Published December 28th, 2021 at 8:33 AM13 minute read
In Cape Girardeau County, the coroner hasn’t pronounced a single person dead of COVID-19 in 2021.
Wavis Jordan, a Republican who was elected last year to serve as coroner of the 80,000-person county, says his office “doesn’t do COVID deaths.” He does not investigate deaths himself, and requires families to provide proof of a positive COVID-19 test before including it on a death certificate.
Meanwhile, deaths at home attributed to conditions with symptoms that look a lot like COVID-19 — heart attacks, Alzheimer’s and chronic obstructive pulmonary disease — increased.
“When it comes to COVID, we don’t do a test,” Jordan said, “so we don’t know if someone has COVID or not.”
Nationwide, nearly 1 million more Americans have died in 2020 and 2021 than in normal, pre-pandemic years, but about 800,000 deaths have been officially attributed to COVID-19, according to Centers for Disease Control and Prevention data.
A majority of those additional 195,000 deaths are unidentified COVID-19 cases, public health experts have long suggested, pointing to the unusual increase in deaths from natural causes.
An investigation by Documenting COVID-19, the USA TODAY Network and experts reveals why so many deaths have gone uncounted: After overwhelming the nation’s health care system, the coronavirus evaded its antiquated, decentralized system of investigating and recording deaths.
Short-staffed, undertrained and overworked coroners and medical examiners took families at their word when they called to report the death of a relative at home.

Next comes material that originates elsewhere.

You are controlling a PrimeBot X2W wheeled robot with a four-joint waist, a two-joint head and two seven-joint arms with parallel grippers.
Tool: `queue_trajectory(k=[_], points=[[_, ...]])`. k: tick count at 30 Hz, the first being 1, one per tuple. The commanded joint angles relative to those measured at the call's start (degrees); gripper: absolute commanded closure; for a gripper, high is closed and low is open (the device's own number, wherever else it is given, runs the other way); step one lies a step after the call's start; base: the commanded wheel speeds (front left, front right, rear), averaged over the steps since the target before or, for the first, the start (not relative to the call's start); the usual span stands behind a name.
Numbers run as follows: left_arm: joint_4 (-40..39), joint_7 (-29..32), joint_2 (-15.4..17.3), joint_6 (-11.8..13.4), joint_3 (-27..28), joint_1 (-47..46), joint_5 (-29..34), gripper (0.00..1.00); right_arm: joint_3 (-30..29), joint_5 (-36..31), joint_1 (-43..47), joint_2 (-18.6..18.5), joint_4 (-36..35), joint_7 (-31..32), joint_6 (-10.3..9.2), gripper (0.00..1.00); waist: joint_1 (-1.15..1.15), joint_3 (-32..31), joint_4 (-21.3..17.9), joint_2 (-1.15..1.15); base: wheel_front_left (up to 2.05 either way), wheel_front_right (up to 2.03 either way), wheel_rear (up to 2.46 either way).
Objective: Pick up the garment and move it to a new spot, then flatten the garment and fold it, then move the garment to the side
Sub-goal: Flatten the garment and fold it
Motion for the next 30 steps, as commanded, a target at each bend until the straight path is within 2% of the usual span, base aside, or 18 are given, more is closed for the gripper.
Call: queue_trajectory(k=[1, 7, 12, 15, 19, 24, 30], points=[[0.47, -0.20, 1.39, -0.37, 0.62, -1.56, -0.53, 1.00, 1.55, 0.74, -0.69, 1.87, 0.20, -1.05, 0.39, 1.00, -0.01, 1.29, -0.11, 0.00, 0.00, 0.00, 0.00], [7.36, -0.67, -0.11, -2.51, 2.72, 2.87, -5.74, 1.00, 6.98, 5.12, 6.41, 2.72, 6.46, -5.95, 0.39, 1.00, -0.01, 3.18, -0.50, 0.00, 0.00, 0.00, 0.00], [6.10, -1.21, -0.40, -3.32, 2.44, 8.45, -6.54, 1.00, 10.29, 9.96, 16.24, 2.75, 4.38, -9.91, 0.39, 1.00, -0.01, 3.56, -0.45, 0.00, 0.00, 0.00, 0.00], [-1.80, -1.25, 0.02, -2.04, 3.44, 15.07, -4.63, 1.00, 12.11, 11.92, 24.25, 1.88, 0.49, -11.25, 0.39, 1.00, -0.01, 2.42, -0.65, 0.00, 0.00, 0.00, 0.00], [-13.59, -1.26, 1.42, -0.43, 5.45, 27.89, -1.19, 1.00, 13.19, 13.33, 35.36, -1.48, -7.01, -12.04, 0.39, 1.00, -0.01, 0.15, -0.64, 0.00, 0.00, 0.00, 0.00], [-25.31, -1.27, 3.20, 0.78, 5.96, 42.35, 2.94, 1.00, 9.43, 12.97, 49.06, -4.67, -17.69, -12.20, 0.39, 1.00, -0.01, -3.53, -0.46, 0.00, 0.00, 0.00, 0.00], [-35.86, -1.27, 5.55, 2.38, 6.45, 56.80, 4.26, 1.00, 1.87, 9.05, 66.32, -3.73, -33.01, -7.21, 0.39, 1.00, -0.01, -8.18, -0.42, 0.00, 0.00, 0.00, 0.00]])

Coroners and medical examiners didn’t review medical histories or order tests to look for COVID-19.
They, and even some physicians, attributed deaths to inaccurate and nonspecific causes that are meaningless to pathologists. In some cases, stringent rules for attributing a death to COVID-19 created obstacles for relatives of the deceased and contradicted CDC guidance.
These trends are clear in small cities and rural areas with less access to healthcare and fewer physicians. They’re especially pronounced in rural areas of the South and Western United States, areas that heavily voted for former President Donald Trump in the 2020 presidential election.
Cape Girardeau County in Missouri; Hinds and Rankin counties in Mississippi; and Lafayette Parish in Louisiana are four of the 10 counties with the greatest spike in deaths not attributed to COVID-19. In those communities, official COVID-19 deaths account for just half of the increase in deaths in 2020.
If official figures are to be believed, in Lafayette Parish deaths at home from heart disease increased by 20% from 2019 to 2020. Deaths from hypertensive heart disease, or heart ailments due to high blood pressure, doubled and are on track to remain that high in 2021.
These sudden, unexplained jumps in deaths at home – from diseases with symptoms similar to COVID-19 – point to a substantial undercount of the pandemic’s toll, said Andrew Stokes, a professor in the Department of Global Health at the Boston University School of Public Health.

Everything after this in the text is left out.